We evaluated the importance of standing variation for local adaptation in aspen by scanning the genome for signals of BS. The combination of significant β-scores, low ADD, and the increased genetic diversity (π) in regions across multiple chromosomes shared by all the aspen lineages, indicated that BS has maintained ancestral polymorphisms in the species. Indeed, excess of diversity around selected loci may be due to the retention of ancestral polymorphisms or due to the accumulation of derived polymorphisms, which happens faster than expected under neutrality. The former is expected if the same allelic lineages have been evolving under BS for a long time, with drift and mutation determining polymorphism within each lineage. The latter would occur if new, more recent instances of BS appear, facilitating the establishment of new neutral polymorphisms (Fijarczyk and Babik 2015); given that our sampling belongs to one single species across the Eurasian continent, we can speculate it is the second scenario which has produced the excess of diversity. As reported in other species, the BS regions identified in aspens harbor potentially interesting genes for mediating local adaptation. Of particular relevance was the observation of an enrichment of genes in these genomic regions related to vesicle mediated transport and protein modification, as they are both important mechanisms in plants to cope with abiotic stress (Kosová et al. 2018; Wang et al. 2020).
Furthermore, the detection of strong BS signal among SNPs found in genomic regions with clear admixture patterns (supplementary fig. 12, Supplementary Material online), indicates that hybridization events have also allowed the spread of adaptive alleles across the Eurasian continent.

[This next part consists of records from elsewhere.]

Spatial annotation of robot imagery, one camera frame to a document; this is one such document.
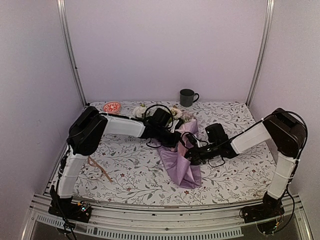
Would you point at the dark grey metal mug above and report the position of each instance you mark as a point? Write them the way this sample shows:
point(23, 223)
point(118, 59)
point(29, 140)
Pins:
point(187, 97)

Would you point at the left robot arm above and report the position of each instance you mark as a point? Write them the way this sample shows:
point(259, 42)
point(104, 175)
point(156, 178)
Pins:
point(84, 137)

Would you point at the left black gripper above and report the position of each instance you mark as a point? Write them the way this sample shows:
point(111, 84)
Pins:
point(175, 141)

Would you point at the red patterned ceramic bowl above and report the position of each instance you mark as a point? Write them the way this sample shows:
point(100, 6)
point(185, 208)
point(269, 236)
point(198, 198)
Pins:
point(112, 107)

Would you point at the right aluminium frame post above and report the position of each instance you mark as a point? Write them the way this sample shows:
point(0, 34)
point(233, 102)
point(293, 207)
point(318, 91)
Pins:
point(270, 4)

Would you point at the white rose long stem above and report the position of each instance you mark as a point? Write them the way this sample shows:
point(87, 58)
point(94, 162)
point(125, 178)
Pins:
point(139, 111)

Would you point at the beige raffia ribbon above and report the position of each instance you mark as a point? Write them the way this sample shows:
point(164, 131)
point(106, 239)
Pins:
point(93, 163)

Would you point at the front aluminium rail base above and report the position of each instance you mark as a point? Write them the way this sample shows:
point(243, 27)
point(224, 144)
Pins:
point(117, 221)

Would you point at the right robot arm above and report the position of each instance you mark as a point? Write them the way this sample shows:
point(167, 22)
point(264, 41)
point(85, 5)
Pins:
point(285, 133)

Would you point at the pink rose stem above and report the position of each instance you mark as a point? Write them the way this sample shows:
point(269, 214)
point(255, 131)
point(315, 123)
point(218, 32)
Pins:
point(177, 113)

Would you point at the left aluminium frame post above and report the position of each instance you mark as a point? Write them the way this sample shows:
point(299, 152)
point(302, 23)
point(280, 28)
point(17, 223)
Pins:
point(62, 13)

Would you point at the purple pink wrapping paper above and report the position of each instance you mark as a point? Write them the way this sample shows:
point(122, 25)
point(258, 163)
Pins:
point(179, 168)

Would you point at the green white flower sprig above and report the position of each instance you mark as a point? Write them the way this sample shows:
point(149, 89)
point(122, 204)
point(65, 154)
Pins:
point(152, 110)

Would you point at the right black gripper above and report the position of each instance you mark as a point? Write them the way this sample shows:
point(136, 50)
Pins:
point(196, 159)

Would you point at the aluminium frame post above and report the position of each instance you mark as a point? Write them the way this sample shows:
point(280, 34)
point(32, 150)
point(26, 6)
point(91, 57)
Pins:
point(62, 13)
point(270, 4)

For instance, gene models annotated as autophagy-related protein 13 coding gene on chromosome 19, which is associated with premature senescence under a short-day photoperiod in Arabidopsis thaliana (Suttangkakul et al. 2011), and gibberellin 3-beta-dioxygenase coding gene on chromosome 4, which is associated with plant response to light stimulus (GO:0009416), are encoded in chromosomic regions of Russian origin in the Nordic populations of Scandinavia and therefore could be also playing important roles in how Nordic trees perceive light and respond to differences in photoperiod. On the other hand, the gene model annotated as an exocyst subunit (exo70 family) protein-coding gene identified on chromosome 15 in the South of Sweden was acquired through hybridization with the Central European population. Exocyst subunits are involved in immunity to plant pathogens (Du et al. 2018) and this shared haplotype could thus confer a particular defense capacity to the hybrid population. Overall, we suggest that standing variation and BS have shaped the capacity of aspen populations to adapt to a wide range of environmental conditions during the postglacial colonization of Europe.
Conclusion
Our large panel of resequenced aspen individuals allowed us to unravel key genomic aspects behind local adaptation across the Eurasian continent. It is clear from our results that intraspecies hybridization has played a major role homogenizing the genomic background of the species and has promoted the movement of adaptive alleles between populations. Of major relevance is the observation of a recent adaptive introgression event between Nordic populations around the Flowering locus T that has facilitated the survival of aspens in high latitudes. This event is, however, the only such event that can be detected in the species, showing that the emergence of advantageous alleles and their propagation is rather rare. Standing variation and its conservation through BS across lineages seems to be a more efficient way of keeping advantageous alleles and maintaining high levels of diversity. This combination of evolutionary scenarios suggests that aspens may have the capacity to adapt rapidly to new challenging environments, and this augurs well for the survival of the species under a range of possible future climate conditions.
Materials and Methods
Sample Collection and Sequencing
The Swedish samples used in this article belong to the SwAsp collection which has been extensively described previously (Luquez et al. 2008; Wang et al. 2018). Leaf samples were collected from the common garden at Sävar (Luquez et al. 2008) for all but two genotypes that were present only at the Ekebo common garden, for which wood tissue was sampled. Sampled tissue was stored in cool conditions until frozen at the laboratory. An additional 296 samples of P. tremula were obtained from across Eurasia. Trees selected from the United Kingdom were cloned from root cuttings and grown in one of two common gardens (Harrison 2009): a Scottish national aspen collection maintained by Forest Research at Bush, Midlothian, and the Eadha Enterprises clone garden at Lochwinnoch, Renfrewshire. Leaves were sampled from 125 genotypes at Bush and 15 genotypes at Lochwinnoch, representing a range of national seed zones defined by the UK Forestry Commission. Samples were freeze-dried prior to transportation to Sweden. In Norway and Russia, leaf material was sampled from 24 trees within a region. In Latvia, ten trees were sampled in each of five regions spanning the country. Fewer samples were obtained from Iceland due to the limited availability of natural stands of P. tremula. Due to the clonal growth of P. tremula, individual samples were collected with enough physical separation (0.3 km) between individuals to minimize the risk of sampling identical genets. Leaf samples were stored in silica gel before shipping to Sweden. Geographical coordinates were recorded for the sampled trees. The individuals included in the study (after the quality control steps that follow) and their geographic origins are listed (supplementary table 1, Supplementary Material online).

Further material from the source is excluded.